◆ **TASK INSTRUCTIONS**: Reproduce each line of the entries that carries "right".

◆ **INFORMATION SHOWN**:
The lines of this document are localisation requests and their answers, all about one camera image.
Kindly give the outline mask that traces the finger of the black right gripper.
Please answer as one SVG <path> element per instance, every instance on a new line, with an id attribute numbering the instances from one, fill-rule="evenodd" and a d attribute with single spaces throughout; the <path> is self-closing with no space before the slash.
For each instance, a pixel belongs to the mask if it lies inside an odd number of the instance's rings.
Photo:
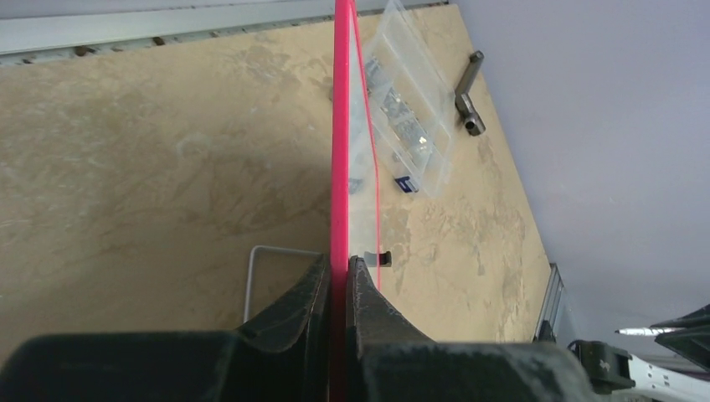
<path id="1" fill-rule="evenodd" d="M 651 329 L 662 330 L 663 332 L 709 332 L 709 305 L 701 307 L 682 317 L 653 324 L 651 325 Z"/>
<path id="2" fill-rule="evenodd" d="M 705 371 L 709 370 L 709 331 L 683 330 L 663 333 L 655 338 L 655 342 Z"/>

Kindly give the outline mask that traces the white whiteboard marker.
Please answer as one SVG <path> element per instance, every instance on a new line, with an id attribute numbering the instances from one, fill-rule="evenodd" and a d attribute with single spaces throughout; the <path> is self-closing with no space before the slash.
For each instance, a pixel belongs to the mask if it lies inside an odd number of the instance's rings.
<path id="1" fill-rule="evenodd" d="M 616 334 L 637 337 L 657 337 L 665 333 L 681 331 L 681 327 L 628 327 L 615 330 Z"/>

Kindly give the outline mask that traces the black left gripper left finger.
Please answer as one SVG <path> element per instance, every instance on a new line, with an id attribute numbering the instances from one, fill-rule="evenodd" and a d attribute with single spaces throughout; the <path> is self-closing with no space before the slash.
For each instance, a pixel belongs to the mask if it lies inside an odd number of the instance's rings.
<path id="1" fill-rule="evenodd" d="M 299 281 L 234 330 L 54 334 L 1 370 L 4 401 L 306 401 L 327 382 L 331 273 Z"/>

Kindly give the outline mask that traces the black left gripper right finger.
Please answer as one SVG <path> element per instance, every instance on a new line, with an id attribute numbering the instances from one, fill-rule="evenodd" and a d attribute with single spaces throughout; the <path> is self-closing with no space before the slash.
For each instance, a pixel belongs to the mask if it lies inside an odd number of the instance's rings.
<path id="1" fill-rule="evenodd" d="M 346 291 L 350 401 L 596 401 L 573 355 L 550 342 L 437 342 L 378 291 L 361 257 Z"/>

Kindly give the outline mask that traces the pink framed whiteboard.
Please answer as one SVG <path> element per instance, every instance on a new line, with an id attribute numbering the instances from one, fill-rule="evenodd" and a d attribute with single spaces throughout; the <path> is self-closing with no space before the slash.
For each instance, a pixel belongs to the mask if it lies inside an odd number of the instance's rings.
<path id="1" fill-rule="evenodd" d="M 335 3 L 332 84 L 329 399 L 344 401 L 349 261 L 360 257 L 379 266 L 378 168 L 354 1 Z"/>

◆ **RESULT BELOW**:
Kindly give the outline mask that traces the finger of the black right gripper.
Kindly give the outline mask that traces the black left gripper right finger.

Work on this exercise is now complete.